Try it —
Each line of the material below is to be checked for "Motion"; the number of matching lines is the only output expected.

Extracted data —

- Opening Delimiter -

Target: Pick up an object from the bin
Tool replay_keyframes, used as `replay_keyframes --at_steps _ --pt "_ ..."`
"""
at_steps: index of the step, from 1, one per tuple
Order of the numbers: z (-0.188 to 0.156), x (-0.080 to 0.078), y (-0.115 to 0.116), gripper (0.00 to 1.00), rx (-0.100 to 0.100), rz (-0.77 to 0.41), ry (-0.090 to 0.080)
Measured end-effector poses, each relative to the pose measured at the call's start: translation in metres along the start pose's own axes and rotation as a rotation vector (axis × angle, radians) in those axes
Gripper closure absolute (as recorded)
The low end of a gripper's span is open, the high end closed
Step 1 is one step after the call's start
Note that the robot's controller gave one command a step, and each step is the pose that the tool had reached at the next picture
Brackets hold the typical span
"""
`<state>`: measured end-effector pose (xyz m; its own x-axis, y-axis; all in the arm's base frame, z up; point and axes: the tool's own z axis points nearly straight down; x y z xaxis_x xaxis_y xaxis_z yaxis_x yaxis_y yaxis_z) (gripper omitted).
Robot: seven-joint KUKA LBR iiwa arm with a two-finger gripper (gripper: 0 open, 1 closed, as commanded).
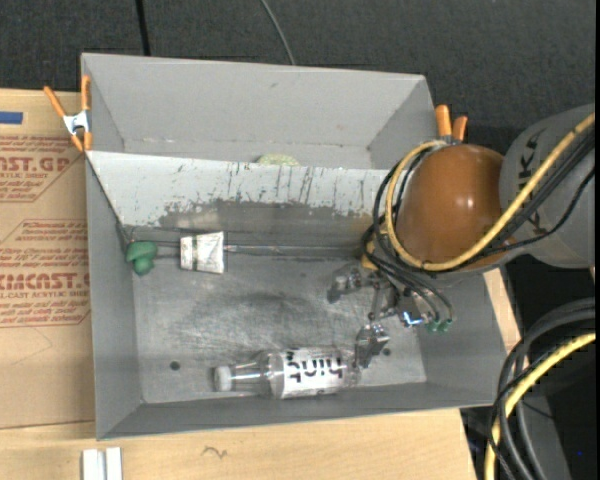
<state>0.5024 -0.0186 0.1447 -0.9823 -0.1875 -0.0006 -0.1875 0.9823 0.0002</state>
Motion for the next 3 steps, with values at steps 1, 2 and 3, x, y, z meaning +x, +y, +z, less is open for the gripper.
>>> replay_keyframes --at_steps 1,2,3 --pt "0.029 0.006 0.002 0.00 0.000 0.084 0.001" --pt "0.058 -0.007 0.053 0.00 0.001 -0.059 0.001" --pt "0.067 -0.006 0.081 0.00 -0.003 -0.179 0.001"
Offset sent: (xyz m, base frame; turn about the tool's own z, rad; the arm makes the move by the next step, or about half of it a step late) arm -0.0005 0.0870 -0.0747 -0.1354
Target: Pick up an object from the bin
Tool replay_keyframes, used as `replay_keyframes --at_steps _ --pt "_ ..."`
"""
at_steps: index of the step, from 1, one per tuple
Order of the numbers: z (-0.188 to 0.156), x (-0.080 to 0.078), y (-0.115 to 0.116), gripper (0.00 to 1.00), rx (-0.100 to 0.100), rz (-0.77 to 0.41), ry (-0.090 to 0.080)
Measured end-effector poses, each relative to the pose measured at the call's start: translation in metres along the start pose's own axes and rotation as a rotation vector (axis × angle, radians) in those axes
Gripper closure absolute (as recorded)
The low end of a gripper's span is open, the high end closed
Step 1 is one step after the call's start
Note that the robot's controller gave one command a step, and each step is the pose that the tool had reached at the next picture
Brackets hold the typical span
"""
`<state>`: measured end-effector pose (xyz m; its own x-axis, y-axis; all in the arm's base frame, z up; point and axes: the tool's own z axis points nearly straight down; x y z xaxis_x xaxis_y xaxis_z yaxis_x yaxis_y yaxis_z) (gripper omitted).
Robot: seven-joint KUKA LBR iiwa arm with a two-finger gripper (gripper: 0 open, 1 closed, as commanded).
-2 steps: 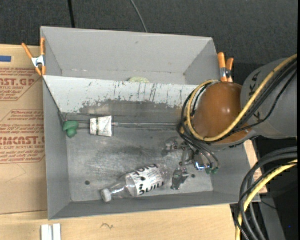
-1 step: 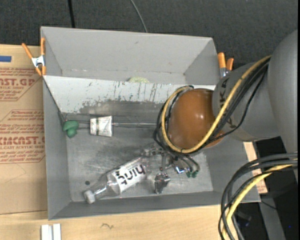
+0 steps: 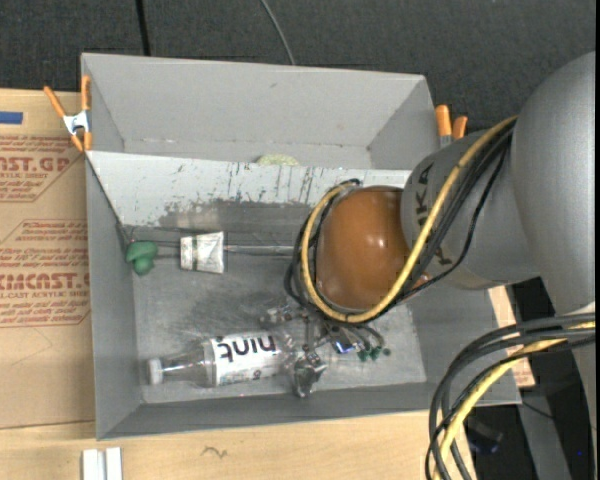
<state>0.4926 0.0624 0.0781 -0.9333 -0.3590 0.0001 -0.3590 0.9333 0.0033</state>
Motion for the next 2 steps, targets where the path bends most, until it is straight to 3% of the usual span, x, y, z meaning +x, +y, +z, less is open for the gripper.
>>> replay_keyframes --at_steps 1,2 --pt "0.004 -0.016 0.011 0.00 0.003 0.140 0.000" --pt "0.003 -0.025 0.062 1.00 0.011 0.192 -0.007"
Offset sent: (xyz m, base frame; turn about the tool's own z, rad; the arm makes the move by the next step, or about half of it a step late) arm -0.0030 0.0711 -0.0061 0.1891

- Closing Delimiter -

Result below —
2